Sensorimotor cortex

Area of the cortex including the precentral gyrus and the postcentral gyrus and combining sensory and motor functions.

Zimmermann et al., from Erlangen find that localization of cortical sensorimotor areas with fMRI and MEG showed good congruency with a mean spatial distance of around 10 mm, with differences depending on the localization method. The smallest mean differences for the centroids were found for MEF with MNE 8 mm and SEF with sLORETA 8 mm. Primary motor area (M1) reorganization was found in 5 of 12 patients in fMRI and confirmed with MEG data. In these 5 patients with M1-reorganization the distance between the border of the fMRI-based cortical M1-localization and the tumor border on T1w MR images varied between 0-4 mm, which was significant (P = 0.025) different to the distance in glioma patients without M1-reorganization (5-26 mm).

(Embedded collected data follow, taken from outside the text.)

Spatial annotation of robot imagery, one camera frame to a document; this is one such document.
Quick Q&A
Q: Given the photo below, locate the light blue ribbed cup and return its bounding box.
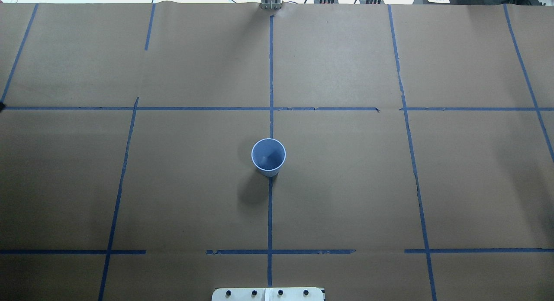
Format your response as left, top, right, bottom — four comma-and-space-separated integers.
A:
251, 139, 287, 178

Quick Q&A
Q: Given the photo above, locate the white pillar with base plate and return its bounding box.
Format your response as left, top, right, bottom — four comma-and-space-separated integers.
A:
211, 287, 326, 301

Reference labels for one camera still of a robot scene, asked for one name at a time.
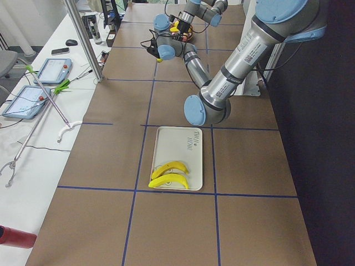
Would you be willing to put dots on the aluminium frame post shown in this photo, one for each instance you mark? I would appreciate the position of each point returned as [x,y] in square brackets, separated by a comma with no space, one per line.
[86,44]

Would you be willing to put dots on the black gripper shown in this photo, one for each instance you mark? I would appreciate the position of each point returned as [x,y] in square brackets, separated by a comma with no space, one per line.
[158,57]
[183,25]

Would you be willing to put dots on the yellow banana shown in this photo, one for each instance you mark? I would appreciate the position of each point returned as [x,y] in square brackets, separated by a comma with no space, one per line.
[173,165]
[174,27]
[172,177]

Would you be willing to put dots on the red fire extinguisher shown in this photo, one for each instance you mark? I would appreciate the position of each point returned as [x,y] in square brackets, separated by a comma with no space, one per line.
[16,238]

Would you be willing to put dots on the lower teach pendant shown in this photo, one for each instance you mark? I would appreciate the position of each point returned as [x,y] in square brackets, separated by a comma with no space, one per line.
[27,103]

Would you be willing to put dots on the teach pendant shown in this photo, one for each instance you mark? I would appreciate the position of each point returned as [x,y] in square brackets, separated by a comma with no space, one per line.
[27,103]
[54,70]

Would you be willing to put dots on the upper teach pendant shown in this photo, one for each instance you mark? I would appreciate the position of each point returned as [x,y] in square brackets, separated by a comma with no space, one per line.
[54,70]

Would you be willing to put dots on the black computer mouse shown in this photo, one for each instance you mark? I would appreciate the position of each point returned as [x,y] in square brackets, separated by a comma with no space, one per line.
[71,42]

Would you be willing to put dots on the long metal grabber tool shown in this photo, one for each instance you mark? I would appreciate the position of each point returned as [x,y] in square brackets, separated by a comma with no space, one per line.
[12,164]

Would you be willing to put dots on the white bear tray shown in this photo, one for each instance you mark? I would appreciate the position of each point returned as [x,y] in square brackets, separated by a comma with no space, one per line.
[182,144]

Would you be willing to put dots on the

A multimodal preoperative mapping approach combining fMRI and MEG reveals a high degree of spatial congruence and provided high evidence for the presence of motor cortex reorganization ¹⁾.

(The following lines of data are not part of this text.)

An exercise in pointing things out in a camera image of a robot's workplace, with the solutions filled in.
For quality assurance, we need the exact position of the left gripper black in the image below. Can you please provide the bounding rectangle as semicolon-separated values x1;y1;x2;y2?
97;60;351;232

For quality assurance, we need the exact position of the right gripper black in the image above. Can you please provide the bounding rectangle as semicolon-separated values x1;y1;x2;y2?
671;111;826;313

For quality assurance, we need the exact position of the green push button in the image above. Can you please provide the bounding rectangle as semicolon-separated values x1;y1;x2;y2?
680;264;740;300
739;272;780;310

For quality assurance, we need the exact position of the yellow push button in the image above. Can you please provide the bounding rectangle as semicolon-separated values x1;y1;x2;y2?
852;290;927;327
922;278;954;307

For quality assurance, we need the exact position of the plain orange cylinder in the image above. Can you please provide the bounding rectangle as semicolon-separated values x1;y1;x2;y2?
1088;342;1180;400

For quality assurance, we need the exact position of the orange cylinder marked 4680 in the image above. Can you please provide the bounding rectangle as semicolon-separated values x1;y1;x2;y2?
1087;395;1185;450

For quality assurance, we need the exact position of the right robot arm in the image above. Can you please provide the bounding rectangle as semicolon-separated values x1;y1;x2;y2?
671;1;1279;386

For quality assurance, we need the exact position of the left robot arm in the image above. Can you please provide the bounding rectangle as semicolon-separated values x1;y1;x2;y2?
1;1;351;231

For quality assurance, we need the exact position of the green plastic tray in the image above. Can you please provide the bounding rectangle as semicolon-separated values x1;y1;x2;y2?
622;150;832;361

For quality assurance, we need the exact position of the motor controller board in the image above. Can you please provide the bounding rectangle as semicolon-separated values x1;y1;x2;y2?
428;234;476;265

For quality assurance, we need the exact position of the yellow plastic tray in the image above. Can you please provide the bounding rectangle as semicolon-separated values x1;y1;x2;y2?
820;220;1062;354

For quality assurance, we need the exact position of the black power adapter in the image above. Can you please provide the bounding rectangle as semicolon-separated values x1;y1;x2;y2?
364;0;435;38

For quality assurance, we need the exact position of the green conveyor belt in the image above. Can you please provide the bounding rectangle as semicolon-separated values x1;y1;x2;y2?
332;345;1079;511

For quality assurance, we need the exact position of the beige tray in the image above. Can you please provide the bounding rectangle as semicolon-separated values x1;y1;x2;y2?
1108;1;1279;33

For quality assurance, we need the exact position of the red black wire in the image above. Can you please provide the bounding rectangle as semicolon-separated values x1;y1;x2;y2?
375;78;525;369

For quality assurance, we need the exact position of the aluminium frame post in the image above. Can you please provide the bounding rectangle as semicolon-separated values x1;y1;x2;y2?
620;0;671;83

Low signal intensity of the precentral cortex (PCC) in normal brain on turbo FLAIR images is an objective finding, confirmed by ROI measurement ²⁾.

Resection of abnormal brain tissue lying near the sensorimotor cortex entails precise localization of the central sulcus. Mapping of this area is achieved by applying invasive direct Cortical stimulation(DCES). However, non-invasive methods, particularly functional magnetic resonance imaging (fMRI), are also utilized. As a supplement to fMRI, localization of somatosensory evoked potentials (SEP) recorded with electroencephalogram (EEG) has been proposed, but did not find its place in clinical practice.

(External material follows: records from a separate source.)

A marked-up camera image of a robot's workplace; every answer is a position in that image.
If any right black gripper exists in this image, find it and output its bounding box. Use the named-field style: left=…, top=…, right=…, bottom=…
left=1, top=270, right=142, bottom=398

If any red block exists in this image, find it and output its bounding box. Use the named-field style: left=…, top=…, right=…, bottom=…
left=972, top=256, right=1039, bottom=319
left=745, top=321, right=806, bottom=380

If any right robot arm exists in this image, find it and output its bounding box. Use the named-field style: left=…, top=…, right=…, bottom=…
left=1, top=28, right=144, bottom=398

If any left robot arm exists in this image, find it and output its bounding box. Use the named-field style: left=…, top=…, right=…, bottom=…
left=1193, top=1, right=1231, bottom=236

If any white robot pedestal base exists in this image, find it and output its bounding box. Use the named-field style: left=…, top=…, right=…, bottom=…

SEP source imaging, based on high-density EEG, reliably identifies the depth of the central sulcus. Moreover, it is a simple, flexible, and relatively inexpensive alternative to fMRI ³⁾.

On turbo FLAIR images the Perirolandic cortex (PRC) generally has a low signal intensity (SI) in the neurologically normal brain, and this helps as an additional landmark in identifying the sensorimotor cortex ⁴⁾.

The perirolandic low signal intensity seen on T2-weighted MR images is located exactly in the anatomic sensorimotor cortex in normal brains, whereas a mismatch can occur in abnormal brains ⁵⁾.

¹⁾

Zimmermann M, Rössler K, Kaltenhäuser M, Grummich P, Brandner N, Buchfelder M, Dörfler A, Kölble K, Stadlbauer A. Comparative fMRI and MEG localization of cortical sensorimotor function: Bimodal mapping supports motor area reorganization in glioma patients. PLoS One. 2019 Mar 7;14(3):e0213371. doi: 10.1371/journal.pone.0213371. eCollection 2019. PubMed PMID: 30845241.

²⁾

Karaarslan E, Arslan A. ROI measurement of the signal intensity of precentral cortex in the normal brain. Eur J Radiol. 2004 Dec;52(3):221-3. PubMed PMID: 15544898.

³⁾

http://journals.lww.com/neurosurgery/Abstract/publishahead/Surgically_Relevant_Localization_of_the_Central.98118.aspx

⁴⁾

http://pubs.rsna.org/doi/abs/10.1148/radiol.2272020311?journalCode=radiology

⁵⁾

Yoshiura T, Iwanaga S, Yamada K, Shrier DA, Patel U, Shibata DK, Numaguchi Y. Perirolandic cortex in infants: signal intensity on MR images as a landmark of the sensorimotor cortex. Radiology. 1998 May;207(2):385-8. PubMed PMID: 9577485.